Imagine: locked away in your office, you’re at your productive peak. It’s taken all morning to settle in and get to work on that project you’ve been meaning to focus on, but just haven’t got around to.
You’re in the zone. You’re in your element. The world around you is blurred. You’re on a higher plane, doing the kind of great work that got you started in your business in the first place.
Suddenly, a knock comes at the door. Before you can react, your employee’s head pops out from behind it.
“Hey, boss. Everyone’s ready to start the meeting now.”
The word alone conjures a sense of exasperation. When you’re not having them, you’re preparing for them. Is it any wonder that so little ‘real’ work ever gets done? And yet, ironically, it’s in the name of getting work done that so many meetings are being held in the first place!
Sure, you can stay late, keep working while everyone’s heading home for the day, but how long can you keep that up before you burn out?
It might feel like the solution is to avoid meetings altogether, but here’s the thing: they’re a necessary evil. Hate them as much as you desire, a business with 2 or 200 employees simply can’t function without such facilitation of communication (if nothing actually gets done in your meetings, you have another problem entirely).
The key is not to find ways to eliminate meetings, but to ensure they don’t impact on overall productivity. Fortunately, doing so is deceptively easy if you follow these steps:
1) Schedule Effectively
A common mistake is to schedule meetings whenever they’ll fit in your schedule. That might be fine if you’re jumping from meeting to meeting, or if this one is particularly crucial, but on a normal day, that’s only going to prove a hindrance.
Instead, arrange to hold meetings at the beginning or end of a day. These are the points when everyone will be winding up or down, meaning the most productive periods of the day will remain intact.
2) Keep to Task
As the Cuban Missile Crisis brought the world to the brink of nuclear war, I can all but guarantee that in the war room, some staffer piped up at some point to ask if anyone had caught the previous night’s game between the Giants and the Yankees.
If I’m wrong, that was almost definitely the first meeting in the history of human civilisation that managed to stay on topic throughout its entirety…but I’m pretty sure I’m right.
Don’t fall prey to distraction. It’s easy enough, but then you only have yourself to blame when the meeting goes an hour overtime.
3) Plan Meeting-Free Days
Choose a day, or days, if possible, on which you will never take meetings. Create a structure to ensure you make the most of that time. Then stick to it.
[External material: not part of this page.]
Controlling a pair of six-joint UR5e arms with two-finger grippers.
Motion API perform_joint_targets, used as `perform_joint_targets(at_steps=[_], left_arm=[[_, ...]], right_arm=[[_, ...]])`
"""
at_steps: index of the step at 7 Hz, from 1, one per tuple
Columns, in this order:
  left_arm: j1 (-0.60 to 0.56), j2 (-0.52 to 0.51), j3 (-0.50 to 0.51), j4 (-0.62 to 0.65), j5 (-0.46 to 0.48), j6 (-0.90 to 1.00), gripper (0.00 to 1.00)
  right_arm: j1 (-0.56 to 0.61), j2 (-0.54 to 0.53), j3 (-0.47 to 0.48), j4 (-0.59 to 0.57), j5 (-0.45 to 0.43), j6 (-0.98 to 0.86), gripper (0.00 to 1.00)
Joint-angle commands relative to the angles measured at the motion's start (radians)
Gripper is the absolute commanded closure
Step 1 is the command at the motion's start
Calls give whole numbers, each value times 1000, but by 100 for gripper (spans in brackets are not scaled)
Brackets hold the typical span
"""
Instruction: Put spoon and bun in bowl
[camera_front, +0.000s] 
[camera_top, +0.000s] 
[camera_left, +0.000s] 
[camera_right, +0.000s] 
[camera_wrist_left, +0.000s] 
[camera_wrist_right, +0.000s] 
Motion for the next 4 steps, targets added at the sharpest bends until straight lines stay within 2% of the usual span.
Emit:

Deep work days are an essential and often underutilised tool. We’re expected to work hard and fast, to reply to e-mails, to handle the minutia, and yes, to take meetings ASAP, so we do. And then we crash, and we get nothing done.
Planning a day on which to dislocate yourself from all distractions will free you from the drudgeries that otherwise weigh down your creative output and impede your great work.
Don’t worry; your business isn’t going to burn down because you took one day just to focus on what really matters. Stick to it, and what you’ll find is that the opposite will hold true.
4) Stick to the Plan
These steps are easy to follow – so long as you’re willing to follow them for the long term.
Many don’t. They let themselves be distracted. They let themselves worry. And then they end up sleeping at their desk because that one hour meeting that could have easily been scheduled at some other time completely disrupted their day, and they found it difficult to get back into the flow.
Meetings do matter, but if you never get any work done, what’s the point of them?
Create a schedule. Keep focused. Eliminate meetings at least one day a week. You’ll soon start seeing, and feeling, the benefits.